PROMPT
Go through the records and filter out every line lacking the word "wooden"; copy the lines that remain.

EXTRACTED ENTRIES
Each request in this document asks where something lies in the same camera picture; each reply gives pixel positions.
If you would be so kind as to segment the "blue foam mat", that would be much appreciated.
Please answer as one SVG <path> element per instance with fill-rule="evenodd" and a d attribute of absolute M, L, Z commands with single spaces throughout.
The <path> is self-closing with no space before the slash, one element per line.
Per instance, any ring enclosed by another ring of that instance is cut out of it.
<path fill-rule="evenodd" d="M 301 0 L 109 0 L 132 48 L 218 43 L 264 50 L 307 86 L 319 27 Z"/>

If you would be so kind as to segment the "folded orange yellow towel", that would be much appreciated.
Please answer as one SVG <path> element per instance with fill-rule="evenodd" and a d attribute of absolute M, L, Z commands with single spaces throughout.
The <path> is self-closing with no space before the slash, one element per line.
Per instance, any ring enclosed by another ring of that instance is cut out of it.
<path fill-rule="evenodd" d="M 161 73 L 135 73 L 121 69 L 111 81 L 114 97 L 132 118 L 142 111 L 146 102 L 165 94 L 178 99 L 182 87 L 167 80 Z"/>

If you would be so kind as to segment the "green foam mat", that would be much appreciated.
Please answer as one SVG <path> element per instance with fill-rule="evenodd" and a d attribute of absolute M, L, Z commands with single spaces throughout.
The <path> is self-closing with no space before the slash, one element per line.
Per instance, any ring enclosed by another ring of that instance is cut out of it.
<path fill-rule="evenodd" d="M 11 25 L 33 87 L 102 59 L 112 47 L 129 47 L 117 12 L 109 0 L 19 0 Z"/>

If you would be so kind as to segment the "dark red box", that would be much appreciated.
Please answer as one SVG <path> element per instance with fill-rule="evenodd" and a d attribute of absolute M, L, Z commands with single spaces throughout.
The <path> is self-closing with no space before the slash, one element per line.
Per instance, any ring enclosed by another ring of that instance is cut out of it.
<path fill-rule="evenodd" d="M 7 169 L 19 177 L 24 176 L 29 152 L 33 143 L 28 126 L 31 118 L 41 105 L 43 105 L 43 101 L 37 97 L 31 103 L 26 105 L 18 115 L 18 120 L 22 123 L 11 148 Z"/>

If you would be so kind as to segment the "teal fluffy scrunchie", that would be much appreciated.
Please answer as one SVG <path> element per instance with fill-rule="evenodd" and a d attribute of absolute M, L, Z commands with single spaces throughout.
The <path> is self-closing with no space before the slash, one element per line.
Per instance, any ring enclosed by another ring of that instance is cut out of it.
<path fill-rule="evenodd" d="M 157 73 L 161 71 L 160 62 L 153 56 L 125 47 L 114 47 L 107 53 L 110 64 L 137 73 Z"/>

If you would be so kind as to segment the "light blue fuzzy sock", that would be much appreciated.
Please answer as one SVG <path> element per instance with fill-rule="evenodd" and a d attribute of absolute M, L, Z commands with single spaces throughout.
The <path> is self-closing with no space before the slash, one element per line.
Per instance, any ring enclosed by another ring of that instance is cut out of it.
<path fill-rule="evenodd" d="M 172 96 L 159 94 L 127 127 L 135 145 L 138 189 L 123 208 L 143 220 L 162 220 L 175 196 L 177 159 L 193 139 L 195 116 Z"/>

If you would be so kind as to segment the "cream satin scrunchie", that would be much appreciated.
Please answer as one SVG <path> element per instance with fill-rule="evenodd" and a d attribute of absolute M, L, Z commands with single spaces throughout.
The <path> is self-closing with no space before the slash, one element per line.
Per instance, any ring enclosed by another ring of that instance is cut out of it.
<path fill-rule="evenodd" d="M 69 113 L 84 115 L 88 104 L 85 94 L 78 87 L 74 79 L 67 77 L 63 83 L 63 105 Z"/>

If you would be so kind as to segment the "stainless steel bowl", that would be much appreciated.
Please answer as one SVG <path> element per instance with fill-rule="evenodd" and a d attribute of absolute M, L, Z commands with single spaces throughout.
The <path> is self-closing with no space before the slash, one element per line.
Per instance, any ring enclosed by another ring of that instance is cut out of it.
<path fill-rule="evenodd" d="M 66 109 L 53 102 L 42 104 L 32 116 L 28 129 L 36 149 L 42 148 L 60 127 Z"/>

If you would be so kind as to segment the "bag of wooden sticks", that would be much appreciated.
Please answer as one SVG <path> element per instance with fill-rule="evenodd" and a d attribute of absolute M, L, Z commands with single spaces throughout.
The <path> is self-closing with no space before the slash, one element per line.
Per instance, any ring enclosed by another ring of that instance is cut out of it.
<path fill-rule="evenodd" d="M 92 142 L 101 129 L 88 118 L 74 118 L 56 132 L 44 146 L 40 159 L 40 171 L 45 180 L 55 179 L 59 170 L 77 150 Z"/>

--

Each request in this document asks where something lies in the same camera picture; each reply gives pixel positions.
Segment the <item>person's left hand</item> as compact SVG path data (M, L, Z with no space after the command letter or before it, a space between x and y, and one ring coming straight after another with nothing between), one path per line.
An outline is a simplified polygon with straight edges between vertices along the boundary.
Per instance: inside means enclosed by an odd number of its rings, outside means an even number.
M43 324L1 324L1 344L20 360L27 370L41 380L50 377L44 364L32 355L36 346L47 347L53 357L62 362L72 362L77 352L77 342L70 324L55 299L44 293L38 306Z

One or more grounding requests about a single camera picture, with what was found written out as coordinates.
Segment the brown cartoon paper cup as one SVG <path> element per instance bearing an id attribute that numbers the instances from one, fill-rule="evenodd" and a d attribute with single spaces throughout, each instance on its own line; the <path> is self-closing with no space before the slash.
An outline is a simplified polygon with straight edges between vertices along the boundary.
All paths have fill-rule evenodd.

--

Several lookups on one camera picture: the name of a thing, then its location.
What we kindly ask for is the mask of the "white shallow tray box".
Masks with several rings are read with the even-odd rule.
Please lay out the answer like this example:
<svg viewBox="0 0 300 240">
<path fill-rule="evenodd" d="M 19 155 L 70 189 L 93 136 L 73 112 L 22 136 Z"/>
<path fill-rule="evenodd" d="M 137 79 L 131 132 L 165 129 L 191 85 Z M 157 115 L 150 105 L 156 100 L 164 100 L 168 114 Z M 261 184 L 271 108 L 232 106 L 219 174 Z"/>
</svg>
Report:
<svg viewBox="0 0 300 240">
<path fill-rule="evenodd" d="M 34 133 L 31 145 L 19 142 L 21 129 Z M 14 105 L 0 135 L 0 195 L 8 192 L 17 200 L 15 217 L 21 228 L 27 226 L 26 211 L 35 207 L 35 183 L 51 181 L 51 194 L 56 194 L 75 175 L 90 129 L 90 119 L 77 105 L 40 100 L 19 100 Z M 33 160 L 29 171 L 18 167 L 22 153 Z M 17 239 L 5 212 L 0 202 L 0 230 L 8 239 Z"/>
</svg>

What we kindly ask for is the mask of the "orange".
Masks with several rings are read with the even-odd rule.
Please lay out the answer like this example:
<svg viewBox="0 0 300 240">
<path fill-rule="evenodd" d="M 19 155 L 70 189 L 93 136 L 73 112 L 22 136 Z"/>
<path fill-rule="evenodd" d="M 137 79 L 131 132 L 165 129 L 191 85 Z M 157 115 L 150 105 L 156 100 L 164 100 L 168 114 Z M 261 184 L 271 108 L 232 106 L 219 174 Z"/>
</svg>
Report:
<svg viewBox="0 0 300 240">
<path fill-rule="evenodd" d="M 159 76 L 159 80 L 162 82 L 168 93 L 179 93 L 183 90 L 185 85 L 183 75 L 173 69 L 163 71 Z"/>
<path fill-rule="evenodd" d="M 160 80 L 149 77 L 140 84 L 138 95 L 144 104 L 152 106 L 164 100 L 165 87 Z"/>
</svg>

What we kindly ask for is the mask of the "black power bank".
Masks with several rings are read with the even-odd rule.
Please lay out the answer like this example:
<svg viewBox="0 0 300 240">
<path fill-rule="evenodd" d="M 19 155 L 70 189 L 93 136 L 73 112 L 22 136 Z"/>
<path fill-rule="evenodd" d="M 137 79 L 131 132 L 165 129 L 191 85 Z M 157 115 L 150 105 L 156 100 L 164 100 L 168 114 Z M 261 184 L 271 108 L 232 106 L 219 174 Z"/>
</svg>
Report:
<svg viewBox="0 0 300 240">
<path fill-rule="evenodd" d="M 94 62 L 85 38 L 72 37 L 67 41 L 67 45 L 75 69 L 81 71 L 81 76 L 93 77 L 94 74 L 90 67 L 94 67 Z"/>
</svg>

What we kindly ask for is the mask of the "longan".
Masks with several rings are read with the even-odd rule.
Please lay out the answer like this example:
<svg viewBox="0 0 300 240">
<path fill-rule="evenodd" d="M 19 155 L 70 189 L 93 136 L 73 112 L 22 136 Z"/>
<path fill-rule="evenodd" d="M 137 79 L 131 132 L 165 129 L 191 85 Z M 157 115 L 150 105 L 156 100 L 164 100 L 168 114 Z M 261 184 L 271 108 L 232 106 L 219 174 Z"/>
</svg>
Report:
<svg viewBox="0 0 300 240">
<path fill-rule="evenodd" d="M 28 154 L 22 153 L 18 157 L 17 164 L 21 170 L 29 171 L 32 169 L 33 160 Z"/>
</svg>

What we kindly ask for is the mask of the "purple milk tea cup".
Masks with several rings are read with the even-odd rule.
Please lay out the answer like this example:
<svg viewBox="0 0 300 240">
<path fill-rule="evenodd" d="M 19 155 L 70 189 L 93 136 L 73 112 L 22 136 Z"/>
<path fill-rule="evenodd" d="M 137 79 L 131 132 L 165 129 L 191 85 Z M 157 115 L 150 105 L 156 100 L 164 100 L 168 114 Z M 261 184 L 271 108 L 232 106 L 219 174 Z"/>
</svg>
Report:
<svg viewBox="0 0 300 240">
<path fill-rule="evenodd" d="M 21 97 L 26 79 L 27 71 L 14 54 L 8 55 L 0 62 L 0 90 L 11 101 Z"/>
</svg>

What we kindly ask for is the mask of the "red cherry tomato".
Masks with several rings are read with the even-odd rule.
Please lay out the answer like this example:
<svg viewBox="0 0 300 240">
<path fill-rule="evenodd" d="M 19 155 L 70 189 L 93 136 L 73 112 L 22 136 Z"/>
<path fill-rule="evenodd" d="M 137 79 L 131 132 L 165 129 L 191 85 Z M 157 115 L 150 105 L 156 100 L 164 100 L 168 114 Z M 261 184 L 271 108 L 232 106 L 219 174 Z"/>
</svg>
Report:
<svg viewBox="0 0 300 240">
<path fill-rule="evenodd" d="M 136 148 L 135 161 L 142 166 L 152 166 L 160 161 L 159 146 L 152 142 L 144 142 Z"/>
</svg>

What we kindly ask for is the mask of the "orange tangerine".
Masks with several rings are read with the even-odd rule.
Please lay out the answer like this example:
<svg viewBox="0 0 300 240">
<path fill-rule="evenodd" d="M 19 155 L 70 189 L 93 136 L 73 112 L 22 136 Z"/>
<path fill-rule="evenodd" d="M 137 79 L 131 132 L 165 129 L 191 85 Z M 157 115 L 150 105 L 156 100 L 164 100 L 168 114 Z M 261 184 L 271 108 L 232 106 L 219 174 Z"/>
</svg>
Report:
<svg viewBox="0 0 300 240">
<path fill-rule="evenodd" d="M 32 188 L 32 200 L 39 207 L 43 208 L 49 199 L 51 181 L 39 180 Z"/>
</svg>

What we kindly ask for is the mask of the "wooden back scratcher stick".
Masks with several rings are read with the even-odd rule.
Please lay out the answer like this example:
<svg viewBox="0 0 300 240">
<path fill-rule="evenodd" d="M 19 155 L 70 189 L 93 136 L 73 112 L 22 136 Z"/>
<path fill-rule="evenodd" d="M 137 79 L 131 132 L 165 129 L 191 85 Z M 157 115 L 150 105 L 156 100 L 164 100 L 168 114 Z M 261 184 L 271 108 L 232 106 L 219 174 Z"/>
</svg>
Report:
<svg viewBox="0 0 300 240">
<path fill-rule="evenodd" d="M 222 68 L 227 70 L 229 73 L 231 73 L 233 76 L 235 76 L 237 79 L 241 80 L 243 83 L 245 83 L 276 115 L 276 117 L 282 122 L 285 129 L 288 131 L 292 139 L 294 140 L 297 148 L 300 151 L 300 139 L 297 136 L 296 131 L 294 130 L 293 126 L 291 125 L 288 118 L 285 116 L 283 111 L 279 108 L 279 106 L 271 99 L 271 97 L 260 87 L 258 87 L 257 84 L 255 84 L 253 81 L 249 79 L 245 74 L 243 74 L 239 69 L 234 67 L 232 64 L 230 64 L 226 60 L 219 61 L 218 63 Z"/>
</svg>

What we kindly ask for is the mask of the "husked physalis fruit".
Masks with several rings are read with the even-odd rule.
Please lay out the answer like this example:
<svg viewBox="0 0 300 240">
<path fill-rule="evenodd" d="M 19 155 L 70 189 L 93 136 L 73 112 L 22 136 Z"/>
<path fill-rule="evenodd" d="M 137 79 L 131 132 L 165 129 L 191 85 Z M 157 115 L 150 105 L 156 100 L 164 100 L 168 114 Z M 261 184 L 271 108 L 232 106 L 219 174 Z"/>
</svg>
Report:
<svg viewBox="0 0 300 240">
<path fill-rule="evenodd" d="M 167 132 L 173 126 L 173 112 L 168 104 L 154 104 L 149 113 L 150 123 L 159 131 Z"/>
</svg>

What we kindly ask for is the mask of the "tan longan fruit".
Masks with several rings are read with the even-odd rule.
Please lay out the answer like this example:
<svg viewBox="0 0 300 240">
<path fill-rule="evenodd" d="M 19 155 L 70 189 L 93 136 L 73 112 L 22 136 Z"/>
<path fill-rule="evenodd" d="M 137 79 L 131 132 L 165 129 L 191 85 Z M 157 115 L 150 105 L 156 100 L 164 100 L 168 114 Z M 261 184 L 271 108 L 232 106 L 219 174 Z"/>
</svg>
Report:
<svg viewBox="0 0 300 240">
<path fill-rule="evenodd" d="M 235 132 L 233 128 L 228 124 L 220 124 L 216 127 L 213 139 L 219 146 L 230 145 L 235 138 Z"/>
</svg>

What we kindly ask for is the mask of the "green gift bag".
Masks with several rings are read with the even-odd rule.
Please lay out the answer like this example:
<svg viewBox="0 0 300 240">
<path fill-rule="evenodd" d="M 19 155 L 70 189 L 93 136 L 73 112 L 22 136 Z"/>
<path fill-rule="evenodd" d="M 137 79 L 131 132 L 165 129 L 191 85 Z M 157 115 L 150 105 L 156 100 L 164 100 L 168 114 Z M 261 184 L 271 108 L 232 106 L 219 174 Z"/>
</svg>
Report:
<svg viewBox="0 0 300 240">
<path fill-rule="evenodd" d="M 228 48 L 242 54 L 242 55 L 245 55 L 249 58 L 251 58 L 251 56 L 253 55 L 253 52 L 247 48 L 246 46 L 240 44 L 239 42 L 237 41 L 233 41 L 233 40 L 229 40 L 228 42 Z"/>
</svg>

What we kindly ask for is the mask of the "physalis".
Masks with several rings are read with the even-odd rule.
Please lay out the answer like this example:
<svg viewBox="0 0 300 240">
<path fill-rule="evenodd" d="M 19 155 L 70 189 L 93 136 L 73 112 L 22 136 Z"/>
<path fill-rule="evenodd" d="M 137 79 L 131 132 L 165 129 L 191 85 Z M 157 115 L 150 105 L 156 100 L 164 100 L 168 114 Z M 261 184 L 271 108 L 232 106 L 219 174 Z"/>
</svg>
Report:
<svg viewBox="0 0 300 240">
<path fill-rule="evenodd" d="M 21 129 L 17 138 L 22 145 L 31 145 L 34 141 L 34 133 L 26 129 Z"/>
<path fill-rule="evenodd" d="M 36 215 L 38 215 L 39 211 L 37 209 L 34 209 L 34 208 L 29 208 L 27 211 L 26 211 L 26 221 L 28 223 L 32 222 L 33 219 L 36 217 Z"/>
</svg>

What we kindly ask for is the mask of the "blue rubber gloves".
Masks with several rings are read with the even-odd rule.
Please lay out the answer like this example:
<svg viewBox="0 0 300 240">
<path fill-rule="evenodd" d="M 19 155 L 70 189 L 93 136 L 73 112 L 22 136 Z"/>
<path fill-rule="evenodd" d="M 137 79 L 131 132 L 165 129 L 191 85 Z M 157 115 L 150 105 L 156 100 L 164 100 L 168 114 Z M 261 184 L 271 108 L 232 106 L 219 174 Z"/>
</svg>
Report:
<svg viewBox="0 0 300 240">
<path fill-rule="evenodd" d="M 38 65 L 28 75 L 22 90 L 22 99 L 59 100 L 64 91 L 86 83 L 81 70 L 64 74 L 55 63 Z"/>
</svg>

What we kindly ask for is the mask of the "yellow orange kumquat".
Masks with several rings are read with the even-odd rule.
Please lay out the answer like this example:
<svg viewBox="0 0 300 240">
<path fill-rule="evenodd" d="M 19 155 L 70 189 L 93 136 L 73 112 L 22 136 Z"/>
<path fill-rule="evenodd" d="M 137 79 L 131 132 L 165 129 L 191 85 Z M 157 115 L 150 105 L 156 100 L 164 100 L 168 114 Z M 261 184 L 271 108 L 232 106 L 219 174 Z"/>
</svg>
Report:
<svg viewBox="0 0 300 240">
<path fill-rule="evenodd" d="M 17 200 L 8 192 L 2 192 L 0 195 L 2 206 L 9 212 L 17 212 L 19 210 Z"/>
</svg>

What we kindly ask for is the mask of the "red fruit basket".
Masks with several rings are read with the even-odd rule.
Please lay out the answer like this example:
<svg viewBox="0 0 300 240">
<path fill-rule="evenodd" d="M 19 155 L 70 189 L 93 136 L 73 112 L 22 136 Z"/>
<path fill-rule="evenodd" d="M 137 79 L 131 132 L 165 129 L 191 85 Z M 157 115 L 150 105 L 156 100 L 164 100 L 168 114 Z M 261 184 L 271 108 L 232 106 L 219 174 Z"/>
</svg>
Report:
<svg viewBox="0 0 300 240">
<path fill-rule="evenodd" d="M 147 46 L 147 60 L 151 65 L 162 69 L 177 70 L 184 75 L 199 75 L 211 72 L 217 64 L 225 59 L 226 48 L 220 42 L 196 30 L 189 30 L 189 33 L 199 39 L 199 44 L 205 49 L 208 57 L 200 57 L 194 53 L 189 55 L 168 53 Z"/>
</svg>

THE ANSWER
If you would be so kind as to segment the "bag of wooden sticks", that would be much appreciated.
What we kindly ask for is the mask of the "wooden back scratcher stick".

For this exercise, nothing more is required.